I know a couple of guys that could use another wind storm, providiing that only old fences that people want to replace are knocked over and stacked neatly

Love that skull.


----------



## UnOrthodOx (Apr 24, 2007)

There's still some junk wood in the area around me, but I don't have a vehicle capable of going and GETTING it anymore.


----------



## matrixmom (Oct 29, 2010)

Hey unorthodox, since you get alot of recycled wood, aren't you nervous about termites? Or do you treat them with something?


----------



## UnOrthodOx (Apr 24, 2007)

As a general rule, we're too dry for termites. They don't spread here like most places, but can be problematic in the right circumstances, I just don't provide those. 

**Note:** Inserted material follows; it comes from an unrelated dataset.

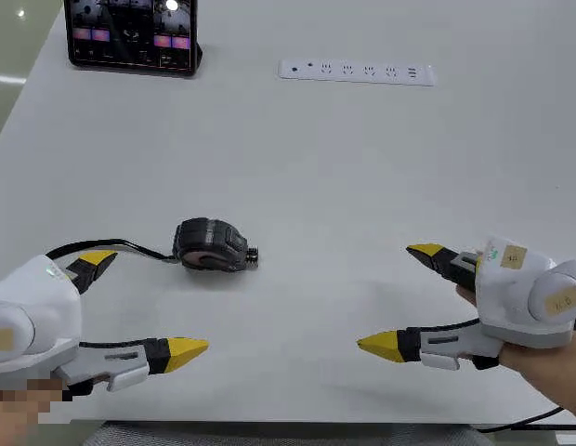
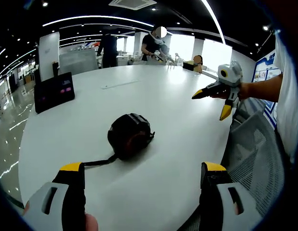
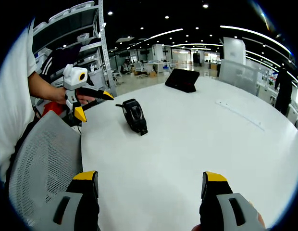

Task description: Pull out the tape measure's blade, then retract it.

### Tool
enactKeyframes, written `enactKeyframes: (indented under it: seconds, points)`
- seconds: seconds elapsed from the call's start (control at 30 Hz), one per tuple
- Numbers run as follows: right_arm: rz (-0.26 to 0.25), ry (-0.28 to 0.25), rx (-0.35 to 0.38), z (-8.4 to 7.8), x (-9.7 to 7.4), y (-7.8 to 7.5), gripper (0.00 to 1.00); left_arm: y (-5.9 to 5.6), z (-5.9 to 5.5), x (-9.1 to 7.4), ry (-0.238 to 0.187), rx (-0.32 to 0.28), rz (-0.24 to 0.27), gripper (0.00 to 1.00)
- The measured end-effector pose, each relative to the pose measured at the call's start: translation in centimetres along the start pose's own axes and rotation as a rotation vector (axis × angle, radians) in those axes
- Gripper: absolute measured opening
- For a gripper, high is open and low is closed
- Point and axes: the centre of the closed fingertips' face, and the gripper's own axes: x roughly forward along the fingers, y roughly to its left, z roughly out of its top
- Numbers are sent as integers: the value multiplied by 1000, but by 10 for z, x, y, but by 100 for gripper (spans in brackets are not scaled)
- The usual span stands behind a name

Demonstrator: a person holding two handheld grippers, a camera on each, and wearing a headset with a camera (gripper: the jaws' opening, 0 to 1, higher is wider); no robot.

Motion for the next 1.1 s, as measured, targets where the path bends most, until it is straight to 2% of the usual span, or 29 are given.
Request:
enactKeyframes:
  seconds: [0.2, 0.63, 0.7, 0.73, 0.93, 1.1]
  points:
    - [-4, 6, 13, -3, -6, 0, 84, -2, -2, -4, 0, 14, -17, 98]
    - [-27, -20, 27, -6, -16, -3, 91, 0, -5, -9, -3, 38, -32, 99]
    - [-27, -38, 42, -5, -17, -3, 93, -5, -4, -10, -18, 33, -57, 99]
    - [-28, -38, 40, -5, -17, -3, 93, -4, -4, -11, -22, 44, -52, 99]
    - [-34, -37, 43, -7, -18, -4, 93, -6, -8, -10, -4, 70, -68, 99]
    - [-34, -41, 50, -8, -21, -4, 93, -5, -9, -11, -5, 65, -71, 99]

I did have SOMETHING I can't identify in the wood. Some kind of borer or moth. I've only found the empty cocoons, so can't really identify.


----------



## UnOrthodOx (Apr 24, 2007)

Been a while. 

Update on the skeleton, trying to work out some animation.










And, started these (there's actually 2) a while back just trying to keep my sanity going. Doubtful I'll be able to buy the drylok to finish them at this point, but something might turn up, you never know. This is made from the 'tombstones' we used a couple years ago, and the left over foam from that. There are firebowls to sit on the top of them. I'd light the insides, but I've packed all my lighting, my wife's running a Ragnar relay, and I've been assigned to one of the night time check points. When the manager asked if we could do an alien theme, I volunteered all my lighting. They are actually a re-imagining of a prop that got destroyed with most my stuff in 2010.


----------



## printersdevil (Sep 7, 2009)

Looking good!


----------



## talkingcatblues (Jan 30, 2009)

I had to look up what a Ragnar is - that's very impressive.

Slithering loose strings might look very sinister. Is that a tongue-twister? See sinister slithering skeleton strings spook silly siblings?


----------



## UnOrthodOx (Apr 24, 2007)

Kind of a you know you're a haunter when' story. 

So, my sister in law is visiting from out of town the last few weeks, and their little boy, 2.5 or so, is enamored with monsters. 

He was going around making everyone show him their 'monster face'. They'd growl and show teeth and he'd laugh and clap and move on to the next.

Then he asked ME...There were tears. 

After several days of being nervous around me, and several more "monster face" episodes where he'll make one at me and I'll respond in kind, returning him to tears, he suddenly has decided I'm the greatest thing ever, and the monster game is wonderful. He wants me to chase him now. 

Little guy is a haunter in the making, if they'll let him. (kinda...well, I was going to say weird, but I guess normal is more appropriate...family there.)


----------



## UnOrthodOx (Apr 24, 2007)

Got the basics down, it's well counterbalanced now, still need to flesh out a few things, work on the hands more, hide some mechanics, etc, and add some touches, and build a cam to motorize the thing, but the mechanism is working well. Debating whether to paint the guy or leave him natural.


----------



## UnOrthodOx (Apr 24, 2007)

Another test...


----------



## Scatterbrains (Nov 16, 2008)

Very cool...


----------



## Scatterbrains (Nov 16, 2008)

UnOrthodOx said:


> There's still some junk wood in the area around me, but I don't have a vehicle capable of going and GETTING it anymore.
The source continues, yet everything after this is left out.